Hal itu dia sampaikan saat melakukan pertemuan bersama kepala sekolah pada Kamis (23/2) yang terekam dalam sebuah video berdurasi 1 menit 43 detik dan beredar di media sosial.
Menurutnya, anak setingkat SMA biasa tidur pukul 22.00 WITA dan bangun pukul 04.00 WITA. Dia yakin kebijakan baru itu akan terasa berat lantaran perubahan membutuhkan pengorbanan.
“Semua yang melakukan perubahan itu pasti sakit,” tuturnya.
Namun, sejauh ini banyak yang meragukan efektivitas kebijakan tersebut dan menilai bahwa kebijakan tersebut memicu kontroversi dan kritik yang banyak.
“Saya tidak ingin menyebutnya kebijakan, tetapi ini adalah pengumuman. Kami dari Komisi V menolak penerapan sekolah jam 05.30 pagi,” kata Ketua Komisi V DPRD NTT Yunus Takandewa, Kamis (2/3/2023).seperti dilansir suara.com.
Terlebih lagi, kebijakan tersebut juga tidak mempertimbangkan berbagai aspek yang penting dalam pendidikan, seperti kesehatan, keamanan, dan kesejahteraan siswa serta kualitas guru dan sarana dan prasarana sekolah.

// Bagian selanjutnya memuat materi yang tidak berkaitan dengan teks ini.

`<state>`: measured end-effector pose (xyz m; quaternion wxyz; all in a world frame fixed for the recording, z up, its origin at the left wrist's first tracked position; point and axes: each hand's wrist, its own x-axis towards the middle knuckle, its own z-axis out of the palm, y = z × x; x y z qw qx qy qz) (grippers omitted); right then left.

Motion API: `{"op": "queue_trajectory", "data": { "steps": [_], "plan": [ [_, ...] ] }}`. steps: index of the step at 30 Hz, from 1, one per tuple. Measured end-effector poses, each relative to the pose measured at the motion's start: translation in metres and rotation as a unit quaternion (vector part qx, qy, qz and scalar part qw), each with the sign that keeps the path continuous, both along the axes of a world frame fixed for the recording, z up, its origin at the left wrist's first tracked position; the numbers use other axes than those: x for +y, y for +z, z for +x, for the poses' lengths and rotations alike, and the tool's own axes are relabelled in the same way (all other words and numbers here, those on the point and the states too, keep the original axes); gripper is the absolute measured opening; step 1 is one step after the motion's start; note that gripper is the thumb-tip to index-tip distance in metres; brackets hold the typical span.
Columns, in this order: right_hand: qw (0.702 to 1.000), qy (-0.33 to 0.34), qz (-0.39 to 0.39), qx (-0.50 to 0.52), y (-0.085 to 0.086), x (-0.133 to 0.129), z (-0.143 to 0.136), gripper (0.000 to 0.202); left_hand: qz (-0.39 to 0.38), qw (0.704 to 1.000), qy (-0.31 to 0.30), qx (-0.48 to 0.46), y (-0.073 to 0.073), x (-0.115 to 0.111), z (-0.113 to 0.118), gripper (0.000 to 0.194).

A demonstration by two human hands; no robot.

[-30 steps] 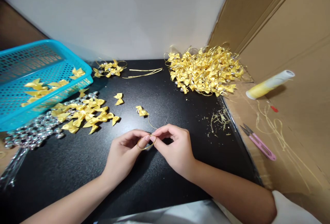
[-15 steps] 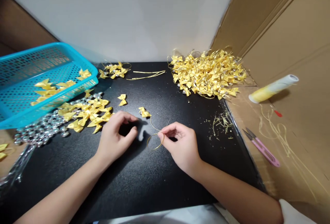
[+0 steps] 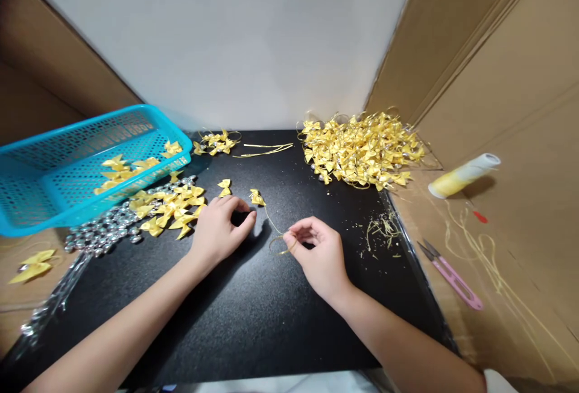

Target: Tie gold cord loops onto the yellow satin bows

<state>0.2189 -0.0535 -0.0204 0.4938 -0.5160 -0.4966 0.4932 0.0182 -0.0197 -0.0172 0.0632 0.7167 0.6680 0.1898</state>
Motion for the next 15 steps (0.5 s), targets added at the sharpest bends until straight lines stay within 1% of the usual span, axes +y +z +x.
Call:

Oleh karena itu, perlu dilakukan kajian yang lebih mendalam dan melibatkan partisipasi publik yang lebih luas dalam merumuskan kebijakan pendidikan yang efektif dan berkelanjutan di NTT.
“Jujur kami dari DPRD kaget dengan kebijakan ini, karena itu kami juga minta agar perlu dilakukan pengkajian soal aturan itu,” pungkas Yunus.